Task requirements: Look through the entries for the string "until" and copy every line where it shows up.

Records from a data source

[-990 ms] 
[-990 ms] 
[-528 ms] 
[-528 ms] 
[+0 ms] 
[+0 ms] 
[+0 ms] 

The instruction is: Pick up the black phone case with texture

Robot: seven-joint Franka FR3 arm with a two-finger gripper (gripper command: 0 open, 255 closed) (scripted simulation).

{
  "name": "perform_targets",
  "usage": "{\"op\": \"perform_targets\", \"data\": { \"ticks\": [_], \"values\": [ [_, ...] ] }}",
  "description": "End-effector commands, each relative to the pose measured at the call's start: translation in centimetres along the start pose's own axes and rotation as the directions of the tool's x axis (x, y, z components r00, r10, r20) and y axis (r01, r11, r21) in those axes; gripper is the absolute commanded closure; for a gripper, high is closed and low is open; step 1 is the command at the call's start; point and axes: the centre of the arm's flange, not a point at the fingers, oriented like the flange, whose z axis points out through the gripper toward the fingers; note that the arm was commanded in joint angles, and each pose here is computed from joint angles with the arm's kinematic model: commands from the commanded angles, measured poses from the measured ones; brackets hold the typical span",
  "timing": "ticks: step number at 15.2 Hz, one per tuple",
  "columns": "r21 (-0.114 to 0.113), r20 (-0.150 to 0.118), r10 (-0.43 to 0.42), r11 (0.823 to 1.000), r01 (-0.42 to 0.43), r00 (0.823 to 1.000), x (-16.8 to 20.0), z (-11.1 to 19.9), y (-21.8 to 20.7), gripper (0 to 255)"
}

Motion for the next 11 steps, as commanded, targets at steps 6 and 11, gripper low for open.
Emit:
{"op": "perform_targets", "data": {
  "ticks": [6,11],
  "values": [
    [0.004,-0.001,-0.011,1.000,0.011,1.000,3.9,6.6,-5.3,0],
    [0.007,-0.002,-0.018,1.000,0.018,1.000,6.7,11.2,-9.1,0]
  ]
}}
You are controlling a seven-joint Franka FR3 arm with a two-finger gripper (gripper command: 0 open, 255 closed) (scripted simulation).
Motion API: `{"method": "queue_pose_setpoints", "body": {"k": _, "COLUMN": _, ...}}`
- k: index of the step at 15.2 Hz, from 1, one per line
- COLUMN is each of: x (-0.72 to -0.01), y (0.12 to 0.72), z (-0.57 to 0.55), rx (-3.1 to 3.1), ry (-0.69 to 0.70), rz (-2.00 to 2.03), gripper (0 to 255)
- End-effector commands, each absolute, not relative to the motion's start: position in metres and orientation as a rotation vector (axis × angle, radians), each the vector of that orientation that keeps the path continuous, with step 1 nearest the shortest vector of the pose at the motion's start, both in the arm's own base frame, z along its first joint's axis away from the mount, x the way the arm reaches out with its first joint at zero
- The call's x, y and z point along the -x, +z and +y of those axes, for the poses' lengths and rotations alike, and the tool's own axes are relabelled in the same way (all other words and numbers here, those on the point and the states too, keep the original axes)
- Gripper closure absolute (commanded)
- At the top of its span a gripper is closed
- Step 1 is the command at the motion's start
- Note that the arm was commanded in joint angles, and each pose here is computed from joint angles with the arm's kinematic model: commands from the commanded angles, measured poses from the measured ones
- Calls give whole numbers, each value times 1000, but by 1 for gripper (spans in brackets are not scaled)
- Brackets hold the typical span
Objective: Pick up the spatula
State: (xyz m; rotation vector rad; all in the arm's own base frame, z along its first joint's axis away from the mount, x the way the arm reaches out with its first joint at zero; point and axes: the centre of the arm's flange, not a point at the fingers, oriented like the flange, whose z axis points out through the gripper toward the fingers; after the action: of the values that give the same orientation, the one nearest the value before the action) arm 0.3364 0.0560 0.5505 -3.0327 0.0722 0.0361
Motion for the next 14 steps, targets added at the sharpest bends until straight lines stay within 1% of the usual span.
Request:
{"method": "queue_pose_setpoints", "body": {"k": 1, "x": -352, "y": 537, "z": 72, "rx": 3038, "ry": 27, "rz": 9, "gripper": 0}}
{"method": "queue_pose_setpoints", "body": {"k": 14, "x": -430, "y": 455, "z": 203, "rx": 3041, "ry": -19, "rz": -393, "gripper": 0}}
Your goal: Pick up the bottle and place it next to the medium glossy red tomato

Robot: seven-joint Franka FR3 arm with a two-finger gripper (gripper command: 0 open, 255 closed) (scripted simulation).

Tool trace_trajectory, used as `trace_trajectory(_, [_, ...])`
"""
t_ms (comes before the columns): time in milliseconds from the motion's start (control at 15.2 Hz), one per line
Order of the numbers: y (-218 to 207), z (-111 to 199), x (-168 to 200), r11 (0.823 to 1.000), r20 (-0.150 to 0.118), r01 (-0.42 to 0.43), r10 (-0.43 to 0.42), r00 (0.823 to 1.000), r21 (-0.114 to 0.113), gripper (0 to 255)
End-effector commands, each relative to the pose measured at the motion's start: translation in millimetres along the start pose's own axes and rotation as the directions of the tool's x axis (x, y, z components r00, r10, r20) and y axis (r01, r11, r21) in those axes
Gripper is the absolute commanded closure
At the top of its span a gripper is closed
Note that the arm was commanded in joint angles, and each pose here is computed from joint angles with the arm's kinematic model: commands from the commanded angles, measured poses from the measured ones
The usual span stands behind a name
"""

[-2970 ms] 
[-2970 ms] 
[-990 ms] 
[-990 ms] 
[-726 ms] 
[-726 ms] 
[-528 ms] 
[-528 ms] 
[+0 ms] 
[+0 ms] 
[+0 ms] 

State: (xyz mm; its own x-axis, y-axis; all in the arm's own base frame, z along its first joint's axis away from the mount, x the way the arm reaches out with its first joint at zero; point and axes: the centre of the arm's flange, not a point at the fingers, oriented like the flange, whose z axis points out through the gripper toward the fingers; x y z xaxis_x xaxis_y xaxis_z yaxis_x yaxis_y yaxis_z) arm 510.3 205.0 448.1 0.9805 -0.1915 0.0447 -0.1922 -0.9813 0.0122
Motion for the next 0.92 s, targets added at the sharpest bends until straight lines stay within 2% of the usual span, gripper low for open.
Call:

Solution to this exercise:
Motion for the next 14 steps, targets added at the sharpest bends until straight lines stay within 1% of the usual span.
Motion for the next 0.92 s, targets added at the sharpest bends until straight lines stay within 2% of the usual span, gripper low for open.

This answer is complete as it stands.